By 8 a.m. the lift lines were packed, music blared from a DJ booth at the lodge, and the anticipation for the chairlift to start was starting to rise. Even though last season had concluded just 94 days ago, with Mammoth running the lifts into early August, it was clear everyone was ready to get back on the snow.
"It's like two runs but whatever, you know?" said Bryan Cornell, a Virginia native who has lived in Mammoth the last three years, describing the two "white ribbons of death" descending from the top of the chair. Looking at the lift line, it was clear everyone shared the sentiment--Who cares what the conditions are, we're skiing!
As the clock hit 8:30, the bell was rung, the chair and crowd roared to life, and Mammoth Mountain kicked off its 64th season. Hoots and hollers could be heard throughout the lift line, on the chair, and all the way down the fine white sheet of snow.
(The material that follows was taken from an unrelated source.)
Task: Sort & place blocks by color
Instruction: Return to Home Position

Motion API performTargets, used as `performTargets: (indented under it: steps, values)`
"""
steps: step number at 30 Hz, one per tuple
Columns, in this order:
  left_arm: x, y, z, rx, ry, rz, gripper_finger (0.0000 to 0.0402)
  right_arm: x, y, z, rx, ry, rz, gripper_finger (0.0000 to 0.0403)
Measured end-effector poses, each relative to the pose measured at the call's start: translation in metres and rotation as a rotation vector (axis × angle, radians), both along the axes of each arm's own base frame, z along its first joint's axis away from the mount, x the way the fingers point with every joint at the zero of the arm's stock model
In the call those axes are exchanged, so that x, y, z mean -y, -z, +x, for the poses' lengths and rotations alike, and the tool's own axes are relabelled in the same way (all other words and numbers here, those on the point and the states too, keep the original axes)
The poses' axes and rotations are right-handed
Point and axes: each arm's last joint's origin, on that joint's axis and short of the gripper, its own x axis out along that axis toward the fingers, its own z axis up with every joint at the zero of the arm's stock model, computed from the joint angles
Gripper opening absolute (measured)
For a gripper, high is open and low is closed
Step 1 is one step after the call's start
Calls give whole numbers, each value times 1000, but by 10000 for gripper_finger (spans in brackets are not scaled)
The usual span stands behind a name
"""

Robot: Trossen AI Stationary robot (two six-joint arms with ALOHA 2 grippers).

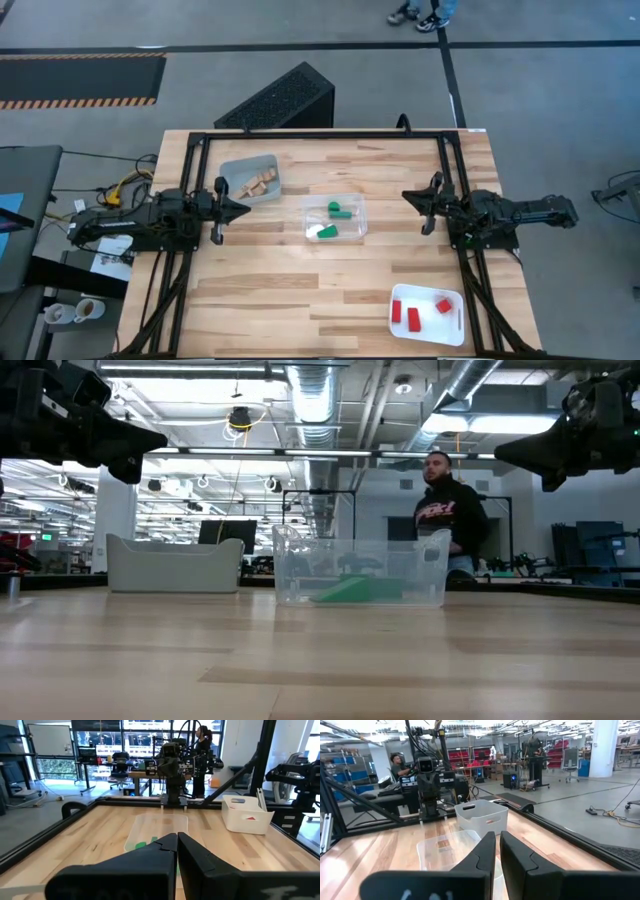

Looking forward to the rest of the season, manager of lift operations Geoff Stuprich says they're excited to get the rest of the mountain open, and they have their fingers crossed for another epic season. Last year, between January 4 and February 28, it snowed 409 inches at Mammoth and this 51-inch whopper set up Mammoth and the Eastern Sierra for a solid stretch run. "We've only had snowmaking temps here for about the last week, so we really turned it on and have been going pretty big here for the last three days straight to lay down a base to get people out riding on the hill," said Stuprich. "We're really going to focus these next couple days here to try and expand the terrain and get a few more chairs running as fast as we can."
By noon, the wind had died down and the sun broke through the clouds gracing Mammoth with near perfect weather for the rest of the afternoon. After every lap it became more and more clear that this level of excitement in the air is just a taste of what’s to come, because although opening day is one well worth celebrating, it’s only just the beginning of the best time of the year: ski season.